10 clues suggest scope, shape of AI’s future in mammography

Computer-aided detection boosted by AI has often proven superior to traditional CAD over the past decade, yet the “new way” has been slow to win broad adoption.

The lag is largely the result of a high cost of entry combined with knotty ethical and legal concerns. The sooner breast radiology works out the principles and particulars of these issues, the better breast imagers will be at optimizing patient care.

The promise remains worth pursuing, as AI-based CAD tools have been shown to reduce rates of recalls rates and interval cancers while streamlining workflows by automatically de-prioritizing negative mammograms.

So conclude Columbia University researchers who reviewed the literature on AI in mammography and had their report[1] published May 15 in Clinical Imaging.

In summarizing recent developments in AI-aided mammography and considering where momentum points to AI’s future in the field, Richard Ha, MD, and Meghan Jairam, MD, present illustrative findings from more than 30 published studies.

Among the pearls they pull out are 10 key findings in five categories:  

Comparison of traditional CAD and CAD based in convolutional neural networks (CNNs)

  1. When compared to conventional CAD for digital mammography, CNN-assisted CAD has shown a reduction in false positives, improved sensitivity and nearly a 7% increase in area under the curve (AUC).
  2. Because CNN-CAD systems have lower false positive rates than traditional CAD systems, they may be used to reduce recall rates. In some cases, the recall rate has been reduced by 10 to 20% due to a greater ability to distinguish benign images from malignant ones. This can reduce patient anxiety and distress associated with being recalled.


AI as an assistive tool

  1. When used as an assistive tool for human readers for digital mammography, the AUC of readers was statistically significantly higher with AI support than without it. With AI support, AUCs ranged from 0.797 to 0.89. Without AI support, these AUCs ranged from 0.769 to 0.87.
  2. In two of these studies, sensitivity also significantly increased with the use of deep learning. In one study, reading time did not differ when AI support was used. In another, reading time decreased with the use of AI.


Standalone comparison to radiologists

  1. In some studies, standalone deep learning software statistically significantly outperformed readers.

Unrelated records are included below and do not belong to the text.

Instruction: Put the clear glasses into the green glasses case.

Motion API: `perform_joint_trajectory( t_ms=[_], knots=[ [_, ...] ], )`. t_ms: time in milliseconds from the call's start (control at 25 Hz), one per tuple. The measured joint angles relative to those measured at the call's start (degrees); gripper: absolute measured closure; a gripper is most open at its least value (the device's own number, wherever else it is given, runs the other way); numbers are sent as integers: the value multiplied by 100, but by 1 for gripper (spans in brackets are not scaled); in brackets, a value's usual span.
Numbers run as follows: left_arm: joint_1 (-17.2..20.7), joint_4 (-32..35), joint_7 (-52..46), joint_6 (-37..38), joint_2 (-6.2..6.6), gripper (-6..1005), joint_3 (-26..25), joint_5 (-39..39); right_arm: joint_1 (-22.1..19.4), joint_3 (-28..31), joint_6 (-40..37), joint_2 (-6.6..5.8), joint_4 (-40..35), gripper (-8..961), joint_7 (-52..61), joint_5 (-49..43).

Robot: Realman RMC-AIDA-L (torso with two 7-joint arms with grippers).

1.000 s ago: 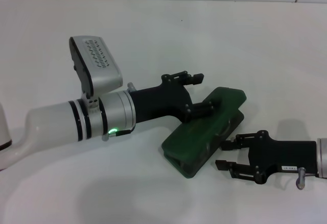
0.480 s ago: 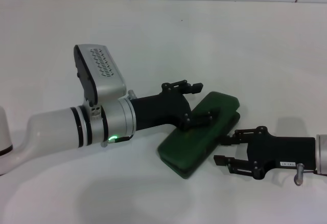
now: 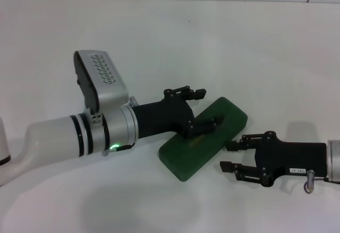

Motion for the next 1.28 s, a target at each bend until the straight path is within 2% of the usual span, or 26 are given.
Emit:
perform_joint_trajectory(
  t_ms=[120, 240, 440, 560, 720, 840, 920, 1080, 1280],
  knots=[
    [115, 95, 11, 287, 39, 239, -49, -182, -79, 21, -210, -18, -44, 389, 0, 1],
    [217, 172, 52, 846, 86, 239, -251, -494, -257, 61, -546, -88, -243, 381, 0, 2],
    [355, 180, 81, 2078, 169, 239, -1052, -493, -900, 529, -1343, -160, -1098, 367, 56, 8],
    [396, 184, 65, 2735, 384, 238, -1266, -485, -1188, 1246, -2008, -124, -1606, 359, 22, 9],
    [402, 174, 52, 3188, 730, 238, -1284, -68, -1111, 2051, -2779, -106, -1794, 348, 11, 58],
    [471, 126, 98, 3226, 842, 238, -1294, 407, -900, 2026, -2929, -117, -1777, 340, 42, 36],
    [588, 111, 168, 3217, 845, 238, -1294, 660, -778, 1797, -2914, -118, -1739, 335, 64, -26],
    [773, 112, 280, 3189, 765, 238, -1285, 948, -757, 1272, -2608, -36, -1592, 288, -76, -25],
    [900, 116, 283, 3187, 709, 237, -1291, 1013, -673, 1174, -2515, -22, -1351, 214, -196, 3]
  ],
)
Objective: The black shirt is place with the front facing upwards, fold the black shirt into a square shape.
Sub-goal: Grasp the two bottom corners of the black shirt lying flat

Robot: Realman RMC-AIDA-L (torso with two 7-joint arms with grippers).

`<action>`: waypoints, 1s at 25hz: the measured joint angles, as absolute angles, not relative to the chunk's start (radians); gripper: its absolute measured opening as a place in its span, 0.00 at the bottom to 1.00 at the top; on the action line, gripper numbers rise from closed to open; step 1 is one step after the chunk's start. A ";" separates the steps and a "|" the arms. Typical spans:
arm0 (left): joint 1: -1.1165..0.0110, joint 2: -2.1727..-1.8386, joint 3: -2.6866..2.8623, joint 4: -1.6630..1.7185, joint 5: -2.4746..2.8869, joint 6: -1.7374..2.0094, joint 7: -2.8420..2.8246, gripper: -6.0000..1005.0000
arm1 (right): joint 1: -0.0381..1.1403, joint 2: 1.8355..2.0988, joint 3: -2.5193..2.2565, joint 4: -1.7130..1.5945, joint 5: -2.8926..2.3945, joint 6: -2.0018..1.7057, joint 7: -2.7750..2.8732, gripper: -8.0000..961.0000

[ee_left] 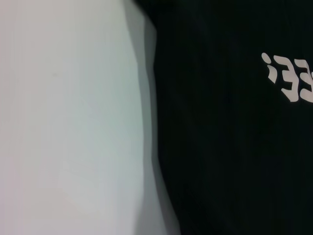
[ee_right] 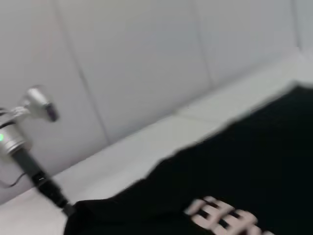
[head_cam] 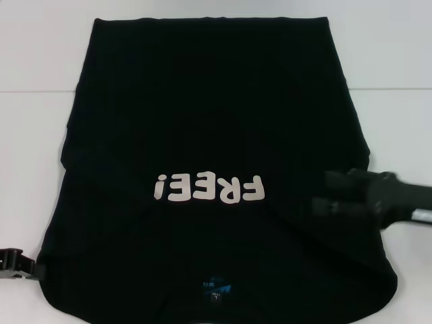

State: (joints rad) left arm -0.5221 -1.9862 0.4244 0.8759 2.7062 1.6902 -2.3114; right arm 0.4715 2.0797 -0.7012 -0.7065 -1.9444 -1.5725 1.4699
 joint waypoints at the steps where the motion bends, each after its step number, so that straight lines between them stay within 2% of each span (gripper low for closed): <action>1: -0.522 -1.986 0.425 0.876 2.705 1.691 -2.309 0.01 | 0.469 2.073 -0.703 -0.752 -1.965 -1.573 1.565 0.89; 9: -0.525 -1.983 0.421 0.884 2.703 1.705 -2.297 0.01 | 0.520 1.983 -0.705 -0.974 -2.280 -1.708 2.225 0.89; 12: -0.525 -1.983 0.420 0.885 2.703 1.706 -2.290 0.01 | 0.551 1.964 -0.698 -0.989 -2.402 -1.764 2.364 0.89; 25: -0.522 -1.983 0.420 0.885 2.703 1.698 -2.275 0.01 | 0.588 1.964 -0.710 -0.914 -2.567 -1.789 2.443 0.89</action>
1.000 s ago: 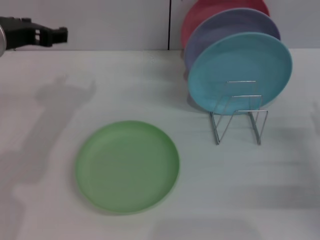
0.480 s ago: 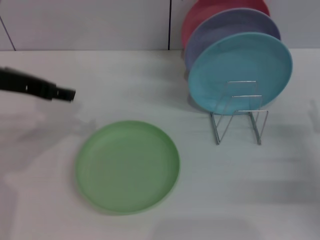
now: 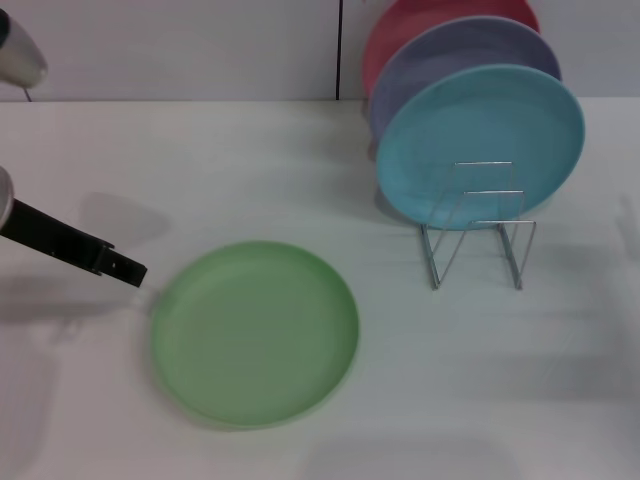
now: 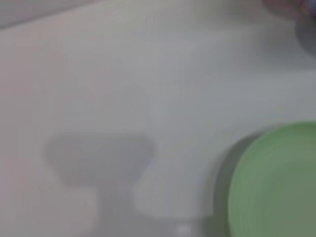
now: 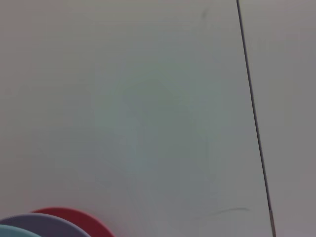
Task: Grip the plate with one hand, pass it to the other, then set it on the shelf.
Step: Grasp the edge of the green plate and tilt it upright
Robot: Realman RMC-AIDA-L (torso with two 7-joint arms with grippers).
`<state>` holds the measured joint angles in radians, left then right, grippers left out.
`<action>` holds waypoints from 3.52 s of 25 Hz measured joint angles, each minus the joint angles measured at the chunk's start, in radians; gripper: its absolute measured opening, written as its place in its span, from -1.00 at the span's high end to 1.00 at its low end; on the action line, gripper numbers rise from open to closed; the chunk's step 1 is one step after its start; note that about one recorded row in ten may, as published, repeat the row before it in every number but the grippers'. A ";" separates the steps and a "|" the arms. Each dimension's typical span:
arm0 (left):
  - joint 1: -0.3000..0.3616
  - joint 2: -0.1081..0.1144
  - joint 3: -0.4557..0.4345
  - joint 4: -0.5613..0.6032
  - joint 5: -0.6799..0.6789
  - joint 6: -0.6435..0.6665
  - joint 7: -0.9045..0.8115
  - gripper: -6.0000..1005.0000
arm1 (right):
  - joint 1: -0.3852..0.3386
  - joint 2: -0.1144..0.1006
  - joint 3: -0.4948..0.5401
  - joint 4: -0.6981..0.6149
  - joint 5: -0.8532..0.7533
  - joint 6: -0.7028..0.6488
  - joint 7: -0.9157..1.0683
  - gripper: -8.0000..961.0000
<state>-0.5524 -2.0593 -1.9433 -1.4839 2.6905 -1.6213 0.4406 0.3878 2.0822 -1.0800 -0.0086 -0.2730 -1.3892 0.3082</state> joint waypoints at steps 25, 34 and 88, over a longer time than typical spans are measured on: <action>-0.038 -0.005 0.064 0.230 -0.040 0.131 0.012 -0.64 | 0.006 0.002 0.000 -0.008 0.000 0.024 0.000 -0.26; -0.049 -0.006 0.081 0.275 -0.043 0.150 0.013 -0.64 | 0.003 0.004 0.000 -0.005 0.000 0.019 0.000 -0.26; -0.086 -0.002 0.129 0.353 -0.031 0.187 0.010 0.30 | 0.000 0.004 0.000 -0.004 0.000 0.016 0.003 -0.26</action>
<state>-0.6384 -2.0616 -1.8147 -1.1305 2.6595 -1.4347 0.4503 0.3880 2.0862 -1.0799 -0.0123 -0.2730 -1.3734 0.3110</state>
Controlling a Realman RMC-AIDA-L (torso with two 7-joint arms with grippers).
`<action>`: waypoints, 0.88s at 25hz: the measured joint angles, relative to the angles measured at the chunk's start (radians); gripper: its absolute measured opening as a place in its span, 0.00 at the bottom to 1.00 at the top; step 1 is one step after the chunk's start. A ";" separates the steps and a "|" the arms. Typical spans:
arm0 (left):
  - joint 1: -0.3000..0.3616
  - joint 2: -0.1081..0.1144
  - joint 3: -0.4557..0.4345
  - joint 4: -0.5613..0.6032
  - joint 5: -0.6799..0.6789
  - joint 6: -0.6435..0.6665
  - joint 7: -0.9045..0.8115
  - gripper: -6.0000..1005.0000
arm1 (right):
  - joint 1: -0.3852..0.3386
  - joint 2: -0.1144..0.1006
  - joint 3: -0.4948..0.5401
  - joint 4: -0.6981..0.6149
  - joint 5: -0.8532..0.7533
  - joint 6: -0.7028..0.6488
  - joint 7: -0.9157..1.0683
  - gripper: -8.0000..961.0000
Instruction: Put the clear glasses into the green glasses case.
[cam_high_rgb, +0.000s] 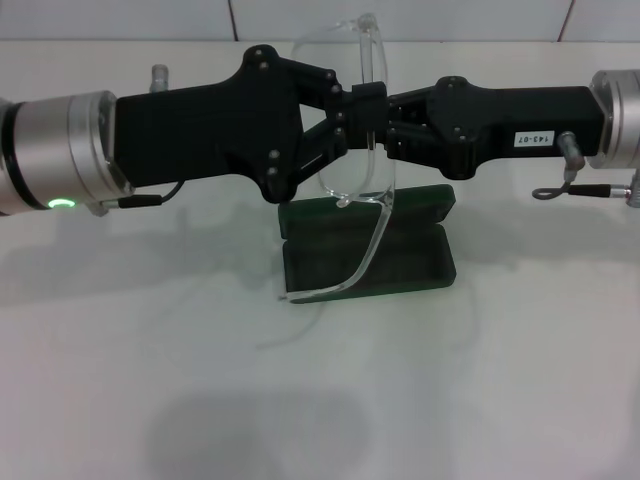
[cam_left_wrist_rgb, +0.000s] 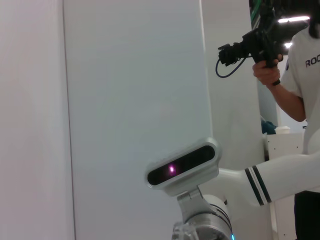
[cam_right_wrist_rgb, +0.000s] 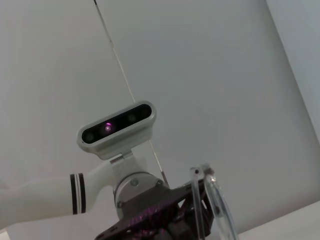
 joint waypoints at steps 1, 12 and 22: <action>0.000 0.000 0.000 0.000 -0.003 0.000 0.000 0.06 | 0.000 0.000 0.000 0.000 0.000 -0.001 0.000 0.11; -0.002 0.000 0.000 -0.015 -0.007 0.000 0.011 0.05 | -0.001 0.000 0.003 -0.001 0.001 -0.001 0.000 0.11; -0.001 0.002 0.001 -0.011 -0.012 0.009 0.006 0.05 | -0.035 -0.010 0.027 -0.009 0.026 0.044 -0.026 0.11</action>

When AUCs for AI programs were obtained in these studies, they ranged from 0.876 to 0.940, when compared with readers’ AUCs, which ranged from 0.778 to 0.81.
  2. However, in two out of the three studies where AI outperformed readers, the gold standard used was the radiologists' interpretation. In other studies, standalone deep learning was found to have a similar performance when compared to radiologists.


Deep learning for reducing interval cancer rate

  1. AI programs can be used retrospectively to re-assess … cancers that were correctly marked by CAD as high-risk. In 2019, Hinton et al. showed an increase in AUC for the detection of interval cancer from 0.65 to 0.82 for full-field digital mammography when using AI. In 2021, Lang et al. and Graewingholt et al. showed that deep learning for digital mammography resulted in a 19.3% reduction in interval cancer and had a sensitivity of 48% for identifying interval cancers, respectively.
  2. [I]n the study conducted by Lang et al., two breast radiologists classified prior mammograms with interval cancers as either true negative, minimal signs or false negative. This type of classification also occurred by radiologists in the study conducted by Graewingholt et al. Hence, one limitation of both studies is that observer bias may have falsely elevated the number of lesions determined by the radiologists to be “false negatives,” which may have inflated the rate of interval cancer detection by the AI software.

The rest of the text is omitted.